• [Directions for this task]: Pick out all lines in the listing holding the string "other" and copy them.

• [Provided material]:
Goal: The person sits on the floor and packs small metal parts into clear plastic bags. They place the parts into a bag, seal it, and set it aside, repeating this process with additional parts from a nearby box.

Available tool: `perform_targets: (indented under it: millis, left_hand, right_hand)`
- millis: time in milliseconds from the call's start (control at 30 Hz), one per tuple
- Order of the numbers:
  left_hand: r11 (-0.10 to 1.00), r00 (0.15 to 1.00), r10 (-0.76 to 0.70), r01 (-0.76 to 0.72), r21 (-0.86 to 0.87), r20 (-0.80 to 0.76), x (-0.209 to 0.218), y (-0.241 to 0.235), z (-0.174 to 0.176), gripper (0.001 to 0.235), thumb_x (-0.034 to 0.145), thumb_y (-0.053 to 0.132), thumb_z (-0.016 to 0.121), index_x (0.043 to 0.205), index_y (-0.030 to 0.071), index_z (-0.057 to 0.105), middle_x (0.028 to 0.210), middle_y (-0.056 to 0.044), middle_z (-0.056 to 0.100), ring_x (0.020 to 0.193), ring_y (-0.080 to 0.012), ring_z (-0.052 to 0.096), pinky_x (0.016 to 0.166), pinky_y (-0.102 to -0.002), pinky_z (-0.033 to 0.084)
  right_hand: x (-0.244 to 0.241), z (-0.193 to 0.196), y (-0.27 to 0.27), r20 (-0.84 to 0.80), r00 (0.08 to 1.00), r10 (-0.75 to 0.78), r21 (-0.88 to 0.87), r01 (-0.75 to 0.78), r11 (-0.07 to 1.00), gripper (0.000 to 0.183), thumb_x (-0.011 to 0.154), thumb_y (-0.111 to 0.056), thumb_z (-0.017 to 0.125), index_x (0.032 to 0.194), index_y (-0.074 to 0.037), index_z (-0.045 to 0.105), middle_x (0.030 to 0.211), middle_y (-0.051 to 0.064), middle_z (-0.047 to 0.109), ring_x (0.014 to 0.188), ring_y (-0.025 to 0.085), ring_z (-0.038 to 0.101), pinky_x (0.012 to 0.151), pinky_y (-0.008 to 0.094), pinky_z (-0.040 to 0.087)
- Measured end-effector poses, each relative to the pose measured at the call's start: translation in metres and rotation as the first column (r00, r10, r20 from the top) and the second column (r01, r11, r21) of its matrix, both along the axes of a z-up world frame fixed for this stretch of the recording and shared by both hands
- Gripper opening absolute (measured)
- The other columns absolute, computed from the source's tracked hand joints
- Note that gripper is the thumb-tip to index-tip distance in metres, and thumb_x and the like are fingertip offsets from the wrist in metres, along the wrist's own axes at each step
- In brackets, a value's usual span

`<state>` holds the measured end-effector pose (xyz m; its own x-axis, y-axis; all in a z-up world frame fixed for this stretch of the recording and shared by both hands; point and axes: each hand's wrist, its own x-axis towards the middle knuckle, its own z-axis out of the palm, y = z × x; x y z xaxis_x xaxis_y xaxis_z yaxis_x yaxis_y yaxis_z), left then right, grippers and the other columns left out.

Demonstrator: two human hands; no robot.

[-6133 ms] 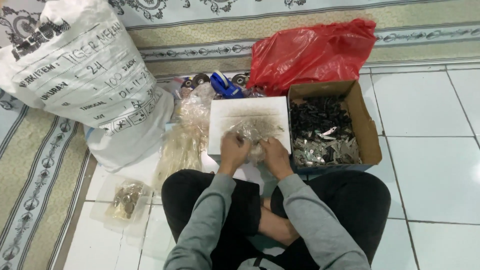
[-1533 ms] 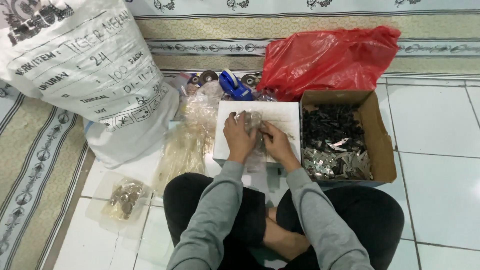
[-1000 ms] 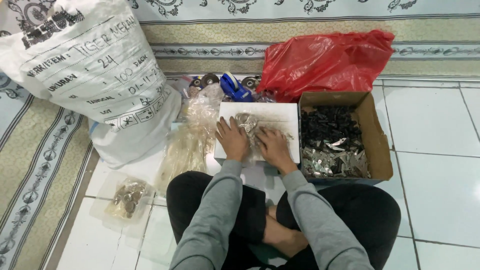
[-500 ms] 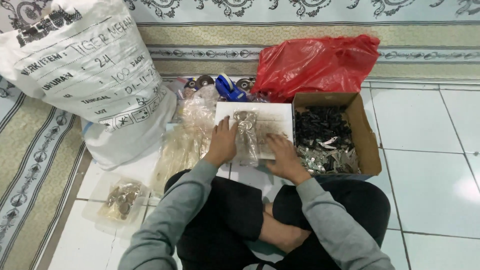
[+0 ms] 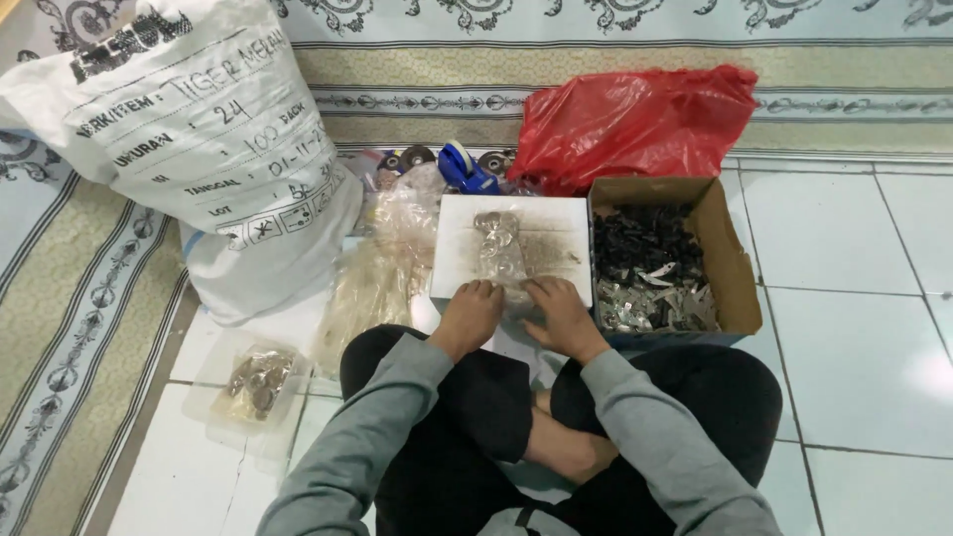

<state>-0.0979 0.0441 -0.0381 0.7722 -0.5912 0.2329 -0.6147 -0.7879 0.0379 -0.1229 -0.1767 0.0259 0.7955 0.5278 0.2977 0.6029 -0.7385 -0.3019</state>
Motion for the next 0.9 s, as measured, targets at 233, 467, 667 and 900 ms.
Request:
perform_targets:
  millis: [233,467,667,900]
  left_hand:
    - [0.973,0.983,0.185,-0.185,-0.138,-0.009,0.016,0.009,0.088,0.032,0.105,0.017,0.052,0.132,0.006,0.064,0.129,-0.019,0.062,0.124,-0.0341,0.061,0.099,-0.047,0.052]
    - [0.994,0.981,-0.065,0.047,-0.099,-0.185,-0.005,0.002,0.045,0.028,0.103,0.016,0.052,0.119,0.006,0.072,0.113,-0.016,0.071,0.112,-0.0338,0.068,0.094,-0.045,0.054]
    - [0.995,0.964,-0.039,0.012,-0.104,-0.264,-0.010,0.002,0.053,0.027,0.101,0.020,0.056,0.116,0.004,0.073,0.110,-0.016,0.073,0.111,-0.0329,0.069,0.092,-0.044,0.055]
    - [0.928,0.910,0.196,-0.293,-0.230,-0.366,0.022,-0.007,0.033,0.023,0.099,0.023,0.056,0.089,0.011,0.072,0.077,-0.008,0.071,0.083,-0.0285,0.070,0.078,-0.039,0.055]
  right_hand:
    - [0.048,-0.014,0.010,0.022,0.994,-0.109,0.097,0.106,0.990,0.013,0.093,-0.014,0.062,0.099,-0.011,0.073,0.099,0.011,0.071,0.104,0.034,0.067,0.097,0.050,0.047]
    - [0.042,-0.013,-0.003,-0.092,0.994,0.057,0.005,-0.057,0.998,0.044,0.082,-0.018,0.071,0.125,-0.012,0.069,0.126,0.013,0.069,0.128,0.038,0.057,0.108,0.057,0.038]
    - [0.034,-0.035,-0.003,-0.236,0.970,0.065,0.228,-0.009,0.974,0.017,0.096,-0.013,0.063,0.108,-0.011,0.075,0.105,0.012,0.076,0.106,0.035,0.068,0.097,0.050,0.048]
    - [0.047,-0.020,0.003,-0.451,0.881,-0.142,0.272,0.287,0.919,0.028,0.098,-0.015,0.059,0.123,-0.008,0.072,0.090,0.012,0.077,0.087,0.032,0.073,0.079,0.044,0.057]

• [Task response]:
- The other columns absolute, computed from the source's tracked hand joints
`<state>` holds the measured end-effector pose (xyz m; its own x-axis, y-axis; all in a z-up world frame fixed for this stretch of the recording and shared by both hands; point and axes: each hand's wrist, its own x-axis towards the middle knuckle, its own z-axis out of the palm, y = z × x; x y z xaxis_x xaxis_y xaxis_z yaxis_x yaxis_y yaxis_z), left then right, grippers and the other columns left out.

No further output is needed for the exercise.